All participants were non-pregnant and 20–72 years old. All subjects gave written consent, and protocols were reviewed and approved by the Institutional Review Board (University of Utah). The Depression Disorders (DD) group included 23 females in an active state of moderate to severe depression who were receiving a consult for Electroconvulsive Therapy (ECT) having had unsatisfactory response to three or more different antidepressant medication regimens. Diagnosis of MDD (n=13, ages 26–60) or BPD (n=10, ages 26–72) was made by psychiatrists HW and LB according to the criteria in the Diagnostic and Statistical Manual of Mental Disorders, Fourth Edition (DSM-IV) . Diagnosis, current medications, inpatient/outpatient status, and medical comorbidities for each individual patient, are included as Additional file 1: Table S1.

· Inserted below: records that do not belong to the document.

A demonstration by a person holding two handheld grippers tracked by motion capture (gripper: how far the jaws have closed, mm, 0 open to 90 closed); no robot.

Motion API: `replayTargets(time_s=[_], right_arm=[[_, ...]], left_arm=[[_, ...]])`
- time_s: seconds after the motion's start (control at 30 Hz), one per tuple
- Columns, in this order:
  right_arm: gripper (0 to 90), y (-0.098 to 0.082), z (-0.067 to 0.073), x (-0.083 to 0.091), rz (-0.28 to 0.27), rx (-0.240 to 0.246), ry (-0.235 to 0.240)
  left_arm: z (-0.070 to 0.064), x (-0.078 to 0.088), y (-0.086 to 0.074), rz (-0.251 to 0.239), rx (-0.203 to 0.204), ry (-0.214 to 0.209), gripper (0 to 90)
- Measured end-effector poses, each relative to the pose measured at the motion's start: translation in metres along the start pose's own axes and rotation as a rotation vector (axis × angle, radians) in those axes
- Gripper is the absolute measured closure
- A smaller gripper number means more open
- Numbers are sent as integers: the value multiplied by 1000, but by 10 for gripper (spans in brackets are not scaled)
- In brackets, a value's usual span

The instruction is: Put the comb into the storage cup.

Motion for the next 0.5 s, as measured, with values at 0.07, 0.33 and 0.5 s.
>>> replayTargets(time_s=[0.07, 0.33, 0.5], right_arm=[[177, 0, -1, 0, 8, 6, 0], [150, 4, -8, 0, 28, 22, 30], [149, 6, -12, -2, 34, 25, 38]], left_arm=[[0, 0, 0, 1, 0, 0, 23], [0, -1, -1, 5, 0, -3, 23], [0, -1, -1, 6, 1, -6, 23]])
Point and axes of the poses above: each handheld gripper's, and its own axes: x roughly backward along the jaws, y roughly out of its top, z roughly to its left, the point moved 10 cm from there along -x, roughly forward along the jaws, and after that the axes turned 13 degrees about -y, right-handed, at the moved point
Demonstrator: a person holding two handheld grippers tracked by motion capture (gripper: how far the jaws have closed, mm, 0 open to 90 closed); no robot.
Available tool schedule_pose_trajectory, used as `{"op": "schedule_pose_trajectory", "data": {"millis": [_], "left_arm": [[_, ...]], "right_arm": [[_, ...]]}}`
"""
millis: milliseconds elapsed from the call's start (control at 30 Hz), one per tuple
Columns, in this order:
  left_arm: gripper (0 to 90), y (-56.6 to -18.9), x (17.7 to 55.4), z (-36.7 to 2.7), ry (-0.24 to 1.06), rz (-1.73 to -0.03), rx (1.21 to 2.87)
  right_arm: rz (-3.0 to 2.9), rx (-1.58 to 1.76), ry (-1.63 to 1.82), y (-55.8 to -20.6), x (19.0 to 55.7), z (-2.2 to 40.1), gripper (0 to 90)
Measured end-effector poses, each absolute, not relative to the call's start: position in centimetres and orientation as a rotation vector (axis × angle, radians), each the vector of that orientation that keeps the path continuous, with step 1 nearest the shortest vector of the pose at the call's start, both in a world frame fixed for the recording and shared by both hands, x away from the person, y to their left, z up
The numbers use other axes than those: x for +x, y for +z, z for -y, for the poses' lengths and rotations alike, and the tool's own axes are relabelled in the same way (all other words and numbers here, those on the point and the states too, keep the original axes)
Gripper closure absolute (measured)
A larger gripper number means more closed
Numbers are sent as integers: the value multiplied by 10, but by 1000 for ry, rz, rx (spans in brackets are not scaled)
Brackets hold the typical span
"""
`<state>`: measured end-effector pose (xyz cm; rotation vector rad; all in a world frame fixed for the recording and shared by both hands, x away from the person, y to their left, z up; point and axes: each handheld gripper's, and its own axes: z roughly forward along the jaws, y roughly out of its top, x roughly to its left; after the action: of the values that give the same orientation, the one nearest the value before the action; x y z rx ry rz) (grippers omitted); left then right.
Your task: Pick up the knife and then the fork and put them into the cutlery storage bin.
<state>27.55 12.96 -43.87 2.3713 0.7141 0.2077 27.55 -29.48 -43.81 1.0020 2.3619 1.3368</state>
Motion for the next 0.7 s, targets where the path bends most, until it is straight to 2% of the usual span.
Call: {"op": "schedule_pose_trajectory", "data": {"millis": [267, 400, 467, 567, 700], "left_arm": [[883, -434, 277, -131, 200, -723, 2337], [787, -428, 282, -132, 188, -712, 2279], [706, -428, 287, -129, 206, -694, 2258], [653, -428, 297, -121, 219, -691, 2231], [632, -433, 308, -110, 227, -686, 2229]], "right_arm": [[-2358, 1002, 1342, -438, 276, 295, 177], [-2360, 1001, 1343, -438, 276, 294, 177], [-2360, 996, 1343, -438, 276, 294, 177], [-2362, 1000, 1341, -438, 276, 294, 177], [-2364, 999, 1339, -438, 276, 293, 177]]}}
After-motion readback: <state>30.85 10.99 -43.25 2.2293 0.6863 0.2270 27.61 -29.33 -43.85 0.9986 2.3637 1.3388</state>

Clinical assessment of depression severity (Table 2) was carried out using the Hamilton Rating Scale of Depression (HRSD)-24 score, a structured clinical interview, scored by the psychiatrist and other trained staff during the initial clinical visit prior to any change in treatment [30, 31]. Depression severity was also assessed using the Quick Inventory of Depressive Symptomatology (QIDS) Self Report either at the initial visit or another clinical visit prior to any new treatment (Table 2). The QIDS self report has been found to have concurrent validity with the clinician based QIDS and the Hamilton Rating Scale of Depression . The control group (CON), which included 19 individuals, 23–68 years old, also completed the QIDS, and provided demographic and medical history information including history of depression and other mental disorders. We excluded any controls that had been previously diagnosed with depression, were currently taking antidepressants, or had a QIDS score in the mild or greater depression range. Evaluation of medication-responsive subjects is left for a future study.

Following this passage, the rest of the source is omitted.